How do you solve Maximum Score Using Exactly K Pairs on LeetCode?

Maximum Score Using Exactly K Pairs (LeetCode #3836) can be solved using Brute Force or Optimal Solution. The optimal approach is Optimal Solution with O(n * m * k) time complexity and O(k) space complexity. Key insight: Choosing larger values from both arrays maximizes score.

What is the time complexity of Maximum Score Using Exactly K Pairs?

The optimal solution for Maximum Score Using Exactly K Pairs runs in O(n * m * k) time and uses O(k) space. The time complexity arises from the nested loops iterating through nums1, nums2, and k pairs.

What is the brute force solution for Maximum Score Using Exactly K Pairs?

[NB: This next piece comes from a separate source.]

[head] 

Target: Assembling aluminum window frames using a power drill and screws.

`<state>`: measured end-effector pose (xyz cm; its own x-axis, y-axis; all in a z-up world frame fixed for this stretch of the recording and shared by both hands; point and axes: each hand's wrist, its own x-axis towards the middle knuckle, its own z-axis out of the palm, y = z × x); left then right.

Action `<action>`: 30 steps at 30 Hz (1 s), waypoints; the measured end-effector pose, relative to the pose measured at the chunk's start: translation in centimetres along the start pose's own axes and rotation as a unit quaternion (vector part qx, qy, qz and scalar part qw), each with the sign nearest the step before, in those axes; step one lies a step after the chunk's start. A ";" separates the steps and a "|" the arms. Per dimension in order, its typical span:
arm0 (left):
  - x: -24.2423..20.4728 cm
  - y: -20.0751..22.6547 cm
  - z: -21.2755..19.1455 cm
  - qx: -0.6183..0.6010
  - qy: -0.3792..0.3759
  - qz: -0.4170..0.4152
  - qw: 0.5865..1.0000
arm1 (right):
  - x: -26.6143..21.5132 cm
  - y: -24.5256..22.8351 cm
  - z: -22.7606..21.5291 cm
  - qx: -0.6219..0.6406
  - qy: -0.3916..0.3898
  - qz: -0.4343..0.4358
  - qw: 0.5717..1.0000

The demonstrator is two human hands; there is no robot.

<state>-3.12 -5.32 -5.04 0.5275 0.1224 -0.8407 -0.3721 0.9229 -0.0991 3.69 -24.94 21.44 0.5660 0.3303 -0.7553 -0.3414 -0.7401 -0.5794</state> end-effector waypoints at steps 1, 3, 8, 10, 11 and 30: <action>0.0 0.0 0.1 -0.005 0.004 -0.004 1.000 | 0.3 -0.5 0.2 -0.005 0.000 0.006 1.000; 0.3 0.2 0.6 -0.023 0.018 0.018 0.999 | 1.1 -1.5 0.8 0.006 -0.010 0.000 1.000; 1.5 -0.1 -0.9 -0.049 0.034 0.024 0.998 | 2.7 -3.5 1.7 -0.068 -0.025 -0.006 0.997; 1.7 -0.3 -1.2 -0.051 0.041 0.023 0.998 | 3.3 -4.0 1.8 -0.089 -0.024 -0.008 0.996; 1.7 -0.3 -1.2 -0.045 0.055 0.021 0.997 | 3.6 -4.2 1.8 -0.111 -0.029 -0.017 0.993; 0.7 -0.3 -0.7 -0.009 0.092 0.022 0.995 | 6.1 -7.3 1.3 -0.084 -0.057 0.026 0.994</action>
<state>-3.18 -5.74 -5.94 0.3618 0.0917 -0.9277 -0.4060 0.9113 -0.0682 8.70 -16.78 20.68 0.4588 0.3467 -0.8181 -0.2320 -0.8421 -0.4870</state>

The brute force approach for Maximum Score Using Exactly K Pairs is Brute Force, with O(n²) time complexity and O(n²) space complexity. Generate all possible pairs of indices from nums1 and nums2, calculate their scores, and select the top k scores. This method is straightforward but inefficient for larger arrays. The optimal Optimal Solution approach improves this to O(n * m * k).

What algorithm or data structure is used to solve Maximum Score Using Exactly K Pairs?

Maximum Score Using Exactly K Pairs uses the following concepts: Array, Dynamic Programming. The recommended patterns to study are: Dynamic Programming, Greedy Algorithms.

What are the interview tips for Maximum Score Using Exactly K Pairs?

Explain your thought process clearly. Discuss edge cases and constraints. Practice similar problems to build confidence.

What are common mistakes when solving Maximum Score Using Exactly K Pairs?

Forgetting to maintain index order. Not considering negative values in arrays.

#3836

Maximum Score Using Exactly K Pairs

Hard

ArrayDynamic ProgrammingDynamic ProgrammingGreedy Algorithms

LeetCode ↗

Approaches

Brute ForceOptimal

Complexity Comparison

	Brute Force	Optimal Solution★
Time	O(n²)	O(n * m * k)
Space	O(n²)	O(k)

💡

Intuition

Time O(n * m * k)Space O(k)

Use dynamic programming to maintain the maximum score achievable with k pairs by iterating through the arrays and selecting optimal pairs based on previous results.

⚙️

Algorithm

3 steps

1Step 1: Initialize a DP array where dp[k] keeps track of the maximum score achievable with k pairs.
2Step 2: Iterate through nums1 and nums2, updating the DP array based on the current element's contribution to the score.
3Step 3: Return dp[k] as the maximum score using exactly k pairs.

solution.py8 lines

1def maxScore(nums1, nums2, k):
2    n, m = len(nums1), len(nums2)
3    dp = [0] * (k + 1)
4    for i in range(n):
5        for j in range(m):
6            for x in range(k, 0, -1):
7                dp[x] = max(dp[x], dp[x - 1] + nums1[i] * nums2[j])
8    return dp[k]

ℹ

Complexity note: The time complexity arises from the nested loops iterating through nums1, nums2, and k pairs.

1Choosing larger values from both arrays maximizes score.
2Maintaining order in indices is crucial.

Solutions and explanations are original Tejav content. Problem titles © LeetCode — use the LeetCode button above for the full problem statement.